RECORDS PROVIDED section start

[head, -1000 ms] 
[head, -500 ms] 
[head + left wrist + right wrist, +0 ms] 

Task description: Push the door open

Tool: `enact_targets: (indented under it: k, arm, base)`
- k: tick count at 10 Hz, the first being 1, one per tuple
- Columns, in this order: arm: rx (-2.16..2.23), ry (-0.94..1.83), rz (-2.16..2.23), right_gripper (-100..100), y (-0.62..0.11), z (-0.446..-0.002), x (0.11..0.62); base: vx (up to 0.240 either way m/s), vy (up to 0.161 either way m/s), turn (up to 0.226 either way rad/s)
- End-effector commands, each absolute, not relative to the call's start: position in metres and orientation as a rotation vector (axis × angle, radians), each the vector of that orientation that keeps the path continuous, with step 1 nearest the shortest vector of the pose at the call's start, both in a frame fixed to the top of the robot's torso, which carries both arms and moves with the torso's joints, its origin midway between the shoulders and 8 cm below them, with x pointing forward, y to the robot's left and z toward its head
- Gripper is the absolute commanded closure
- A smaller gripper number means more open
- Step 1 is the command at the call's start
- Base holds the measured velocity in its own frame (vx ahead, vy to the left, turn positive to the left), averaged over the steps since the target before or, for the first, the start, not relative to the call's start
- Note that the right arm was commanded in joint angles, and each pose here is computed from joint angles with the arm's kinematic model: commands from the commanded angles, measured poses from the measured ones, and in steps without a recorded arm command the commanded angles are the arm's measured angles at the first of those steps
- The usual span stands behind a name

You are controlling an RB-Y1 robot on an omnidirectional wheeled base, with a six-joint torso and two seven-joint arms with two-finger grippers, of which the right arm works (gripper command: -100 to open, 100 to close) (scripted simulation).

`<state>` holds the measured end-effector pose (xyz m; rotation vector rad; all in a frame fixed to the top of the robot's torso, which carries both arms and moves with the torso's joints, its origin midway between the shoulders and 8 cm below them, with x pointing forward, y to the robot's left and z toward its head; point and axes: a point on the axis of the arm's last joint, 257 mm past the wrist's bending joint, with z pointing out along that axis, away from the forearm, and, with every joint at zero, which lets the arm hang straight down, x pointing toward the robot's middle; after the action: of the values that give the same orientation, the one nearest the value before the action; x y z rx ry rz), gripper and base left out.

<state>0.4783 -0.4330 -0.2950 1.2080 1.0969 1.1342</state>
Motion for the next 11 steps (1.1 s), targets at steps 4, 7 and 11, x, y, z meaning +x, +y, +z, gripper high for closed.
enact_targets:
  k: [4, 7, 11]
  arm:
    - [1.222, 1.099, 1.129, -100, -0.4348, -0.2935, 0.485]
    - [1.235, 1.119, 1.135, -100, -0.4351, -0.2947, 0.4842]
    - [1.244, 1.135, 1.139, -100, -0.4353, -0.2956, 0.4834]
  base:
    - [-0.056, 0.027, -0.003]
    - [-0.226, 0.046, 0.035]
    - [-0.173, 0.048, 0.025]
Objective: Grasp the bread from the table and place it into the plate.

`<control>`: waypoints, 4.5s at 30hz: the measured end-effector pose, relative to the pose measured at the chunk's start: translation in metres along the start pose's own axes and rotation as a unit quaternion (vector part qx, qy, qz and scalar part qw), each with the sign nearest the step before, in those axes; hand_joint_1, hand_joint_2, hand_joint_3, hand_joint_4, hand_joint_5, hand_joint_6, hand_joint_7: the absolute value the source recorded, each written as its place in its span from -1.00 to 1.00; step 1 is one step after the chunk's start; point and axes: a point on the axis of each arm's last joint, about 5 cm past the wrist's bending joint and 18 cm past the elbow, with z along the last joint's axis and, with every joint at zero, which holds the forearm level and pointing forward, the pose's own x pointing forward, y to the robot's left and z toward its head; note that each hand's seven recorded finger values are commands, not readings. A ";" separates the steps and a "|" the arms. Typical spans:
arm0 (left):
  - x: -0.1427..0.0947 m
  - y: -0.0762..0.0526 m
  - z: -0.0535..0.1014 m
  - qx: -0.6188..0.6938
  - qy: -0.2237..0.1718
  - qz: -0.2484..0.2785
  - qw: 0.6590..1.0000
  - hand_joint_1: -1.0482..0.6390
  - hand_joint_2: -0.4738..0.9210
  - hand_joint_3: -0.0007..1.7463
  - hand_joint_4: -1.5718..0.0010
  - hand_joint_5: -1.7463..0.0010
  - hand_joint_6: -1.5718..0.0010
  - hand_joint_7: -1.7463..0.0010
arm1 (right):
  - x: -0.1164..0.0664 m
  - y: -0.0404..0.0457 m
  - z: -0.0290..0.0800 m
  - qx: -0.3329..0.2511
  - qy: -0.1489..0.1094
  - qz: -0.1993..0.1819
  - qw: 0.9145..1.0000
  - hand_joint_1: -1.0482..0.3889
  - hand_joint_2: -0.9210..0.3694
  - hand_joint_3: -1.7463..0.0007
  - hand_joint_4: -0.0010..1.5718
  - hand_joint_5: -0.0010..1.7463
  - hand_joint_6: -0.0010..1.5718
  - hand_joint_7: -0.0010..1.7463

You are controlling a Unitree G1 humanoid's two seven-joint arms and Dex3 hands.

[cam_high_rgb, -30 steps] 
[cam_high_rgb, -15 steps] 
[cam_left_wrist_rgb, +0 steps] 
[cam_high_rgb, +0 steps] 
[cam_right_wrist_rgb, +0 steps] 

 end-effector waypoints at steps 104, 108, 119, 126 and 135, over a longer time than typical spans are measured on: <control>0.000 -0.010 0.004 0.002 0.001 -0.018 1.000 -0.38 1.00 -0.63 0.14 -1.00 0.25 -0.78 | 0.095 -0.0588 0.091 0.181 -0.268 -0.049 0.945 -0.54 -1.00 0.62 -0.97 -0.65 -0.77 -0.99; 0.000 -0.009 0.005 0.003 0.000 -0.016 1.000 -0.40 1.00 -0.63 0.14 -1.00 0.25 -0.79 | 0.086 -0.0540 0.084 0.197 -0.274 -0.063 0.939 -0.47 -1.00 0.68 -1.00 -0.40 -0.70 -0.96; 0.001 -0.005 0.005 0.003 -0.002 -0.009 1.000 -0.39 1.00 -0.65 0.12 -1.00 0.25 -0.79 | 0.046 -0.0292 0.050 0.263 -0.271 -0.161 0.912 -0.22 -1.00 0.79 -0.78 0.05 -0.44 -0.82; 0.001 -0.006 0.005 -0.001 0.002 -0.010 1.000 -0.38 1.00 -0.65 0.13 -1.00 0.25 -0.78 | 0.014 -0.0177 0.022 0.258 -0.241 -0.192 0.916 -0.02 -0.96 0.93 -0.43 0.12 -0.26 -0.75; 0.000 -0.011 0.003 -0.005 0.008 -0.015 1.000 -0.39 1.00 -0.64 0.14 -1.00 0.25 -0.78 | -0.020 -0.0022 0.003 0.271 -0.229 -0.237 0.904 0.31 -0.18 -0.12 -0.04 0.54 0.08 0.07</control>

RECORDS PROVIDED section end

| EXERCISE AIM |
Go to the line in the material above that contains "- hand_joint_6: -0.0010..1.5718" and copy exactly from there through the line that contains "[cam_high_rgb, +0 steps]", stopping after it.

| RESPONSE BOX |
  - hand_joint_6: -0.0010..1.5718
  - hand_joint_7: -0.0010..1.7463

You are controlling a Unitree G1 humanoid's two seven-joint arms and Dex3 hands.

[cam_high_rgb, -30 steps] 
[cam_high_rgb, -15 steps] 
[cam_left_wrist_rgb, +0 steps] 
[cam_high_rgb, +0 steps] 

Nothing more remains to be added to the answer.